In F# 4.0 the compiler infers that String takes 2 arguments and extracts the
tuple accordingly.

In Scala we're forced to manually extract the tuple when the recipient
function takes more than a single argument.

    
    
        def plus(a: Int, b: Int) = a + b
        List((1,2),(3,4)) map plus // kaboom
        List((1,2),(3,4)).map{case(a,b)=> plus(a,b)} // ok
    

We'll see where the Microsoft OSS movement goes.

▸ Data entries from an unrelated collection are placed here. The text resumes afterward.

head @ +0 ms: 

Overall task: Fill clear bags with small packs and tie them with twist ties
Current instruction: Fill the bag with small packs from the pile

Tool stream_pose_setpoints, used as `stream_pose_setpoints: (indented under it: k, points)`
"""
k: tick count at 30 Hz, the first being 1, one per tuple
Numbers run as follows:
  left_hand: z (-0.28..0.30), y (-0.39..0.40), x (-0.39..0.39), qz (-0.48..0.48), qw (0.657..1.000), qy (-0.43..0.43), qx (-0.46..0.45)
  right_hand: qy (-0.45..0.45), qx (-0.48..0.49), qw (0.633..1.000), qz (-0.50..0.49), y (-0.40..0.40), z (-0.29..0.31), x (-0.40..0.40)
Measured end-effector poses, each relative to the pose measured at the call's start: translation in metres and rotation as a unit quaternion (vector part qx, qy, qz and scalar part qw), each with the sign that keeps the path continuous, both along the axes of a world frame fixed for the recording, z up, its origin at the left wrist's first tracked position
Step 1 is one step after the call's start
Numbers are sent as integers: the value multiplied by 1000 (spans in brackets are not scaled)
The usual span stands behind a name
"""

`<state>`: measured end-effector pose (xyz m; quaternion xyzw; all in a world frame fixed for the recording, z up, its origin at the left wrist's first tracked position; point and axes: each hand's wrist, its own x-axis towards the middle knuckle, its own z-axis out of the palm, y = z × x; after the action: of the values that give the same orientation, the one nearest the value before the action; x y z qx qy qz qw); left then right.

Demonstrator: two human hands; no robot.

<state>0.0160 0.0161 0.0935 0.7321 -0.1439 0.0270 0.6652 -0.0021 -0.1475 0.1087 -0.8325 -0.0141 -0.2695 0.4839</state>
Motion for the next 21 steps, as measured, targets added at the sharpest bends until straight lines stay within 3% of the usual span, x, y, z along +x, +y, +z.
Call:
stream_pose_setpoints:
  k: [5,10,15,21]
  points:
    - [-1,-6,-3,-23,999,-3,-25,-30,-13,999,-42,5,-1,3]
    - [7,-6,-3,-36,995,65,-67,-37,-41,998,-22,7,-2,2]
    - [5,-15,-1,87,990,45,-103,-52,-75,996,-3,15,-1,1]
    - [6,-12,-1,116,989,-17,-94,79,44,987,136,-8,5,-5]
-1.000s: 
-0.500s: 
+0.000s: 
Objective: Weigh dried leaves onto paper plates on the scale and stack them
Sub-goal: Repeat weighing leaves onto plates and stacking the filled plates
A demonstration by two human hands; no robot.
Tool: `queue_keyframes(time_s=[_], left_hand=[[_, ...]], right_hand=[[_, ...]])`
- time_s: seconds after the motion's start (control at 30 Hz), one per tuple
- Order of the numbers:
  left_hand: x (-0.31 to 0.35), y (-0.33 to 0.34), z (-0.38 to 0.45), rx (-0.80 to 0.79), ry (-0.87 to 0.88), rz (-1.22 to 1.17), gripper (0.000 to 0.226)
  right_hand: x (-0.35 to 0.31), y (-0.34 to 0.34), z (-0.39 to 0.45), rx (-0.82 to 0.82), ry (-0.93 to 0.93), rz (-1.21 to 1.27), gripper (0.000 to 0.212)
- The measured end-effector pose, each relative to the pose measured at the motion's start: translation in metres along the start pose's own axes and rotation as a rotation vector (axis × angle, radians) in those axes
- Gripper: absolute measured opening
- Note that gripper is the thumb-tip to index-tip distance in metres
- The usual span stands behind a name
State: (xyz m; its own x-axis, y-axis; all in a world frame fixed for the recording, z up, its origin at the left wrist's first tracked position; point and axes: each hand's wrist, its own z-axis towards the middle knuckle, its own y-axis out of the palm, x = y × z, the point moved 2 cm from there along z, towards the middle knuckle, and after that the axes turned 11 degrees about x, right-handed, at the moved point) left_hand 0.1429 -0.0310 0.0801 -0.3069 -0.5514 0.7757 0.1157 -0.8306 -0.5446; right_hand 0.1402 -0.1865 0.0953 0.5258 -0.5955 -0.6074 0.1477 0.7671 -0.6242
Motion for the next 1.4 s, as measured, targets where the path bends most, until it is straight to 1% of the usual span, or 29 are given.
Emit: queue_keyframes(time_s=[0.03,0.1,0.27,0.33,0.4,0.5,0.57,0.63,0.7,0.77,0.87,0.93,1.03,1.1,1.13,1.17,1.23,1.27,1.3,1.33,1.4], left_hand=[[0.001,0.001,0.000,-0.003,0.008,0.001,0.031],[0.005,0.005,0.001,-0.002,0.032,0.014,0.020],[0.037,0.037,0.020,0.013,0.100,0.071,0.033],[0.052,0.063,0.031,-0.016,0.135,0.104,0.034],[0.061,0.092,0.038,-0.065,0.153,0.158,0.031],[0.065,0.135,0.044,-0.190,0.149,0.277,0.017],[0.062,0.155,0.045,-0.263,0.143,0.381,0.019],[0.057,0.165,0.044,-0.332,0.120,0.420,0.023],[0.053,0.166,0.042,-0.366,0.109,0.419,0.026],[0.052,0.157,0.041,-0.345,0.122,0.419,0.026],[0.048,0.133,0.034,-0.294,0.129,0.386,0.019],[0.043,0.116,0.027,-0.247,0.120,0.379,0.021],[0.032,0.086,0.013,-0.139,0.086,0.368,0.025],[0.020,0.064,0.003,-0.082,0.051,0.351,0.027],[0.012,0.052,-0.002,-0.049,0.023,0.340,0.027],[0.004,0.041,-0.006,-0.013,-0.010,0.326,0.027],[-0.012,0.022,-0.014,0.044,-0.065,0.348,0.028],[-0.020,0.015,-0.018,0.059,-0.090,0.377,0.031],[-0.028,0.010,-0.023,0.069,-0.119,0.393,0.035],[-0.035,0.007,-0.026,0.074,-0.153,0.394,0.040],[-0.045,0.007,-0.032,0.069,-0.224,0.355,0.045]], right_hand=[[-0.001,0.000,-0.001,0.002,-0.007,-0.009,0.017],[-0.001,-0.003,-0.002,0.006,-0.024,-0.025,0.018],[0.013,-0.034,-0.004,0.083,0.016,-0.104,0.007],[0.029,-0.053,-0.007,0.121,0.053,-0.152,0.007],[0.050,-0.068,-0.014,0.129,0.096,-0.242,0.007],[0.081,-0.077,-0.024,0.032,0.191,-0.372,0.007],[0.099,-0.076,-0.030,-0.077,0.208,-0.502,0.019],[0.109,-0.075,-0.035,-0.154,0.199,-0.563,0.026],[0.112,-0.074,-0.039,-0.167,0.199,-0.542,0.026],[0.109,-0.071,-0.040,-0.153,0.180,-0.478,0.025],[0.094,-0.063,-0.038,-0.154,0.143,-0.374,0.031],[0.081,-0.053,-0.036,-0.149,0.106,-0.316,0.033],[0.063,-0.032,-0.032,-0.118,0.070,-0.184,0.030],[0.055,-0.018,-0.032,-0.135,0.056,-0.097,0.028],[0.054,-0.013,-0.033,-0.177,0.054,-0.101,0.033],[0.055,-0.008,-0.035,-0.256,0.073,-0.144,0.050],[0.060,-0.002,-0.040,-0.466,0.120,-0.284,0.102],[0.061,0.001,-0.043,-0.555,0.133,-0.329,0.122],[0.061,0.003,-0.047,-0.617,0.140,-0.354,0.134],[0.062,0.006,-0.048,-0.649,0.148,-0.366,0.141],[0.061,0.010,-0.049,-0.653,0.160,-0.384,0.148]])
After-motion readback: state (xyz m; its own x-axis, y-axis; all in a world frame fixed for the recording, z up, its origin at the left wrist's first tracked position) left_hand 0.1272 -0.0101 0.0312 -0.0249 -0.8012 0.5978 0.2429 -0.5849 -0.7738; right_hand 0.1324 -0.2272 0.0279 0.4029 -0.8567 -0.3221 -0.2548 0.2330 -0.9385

If in the not too distant
future we can seamlessly take advantage of, for example, Type Providers and
LINQ-to-SQL/Objects on Linux, I'll certainly give F# a deeper look.

Side note: the next 3 to 4 years will be huge in computing, IMO. Microsoft
stack is coming to Linux and OSX, Oracle is finally pushing forward Java and
the JVM, and FP languages in general seem to be picking up steam in terms of
adoption. Good times ahead for everyone ;-)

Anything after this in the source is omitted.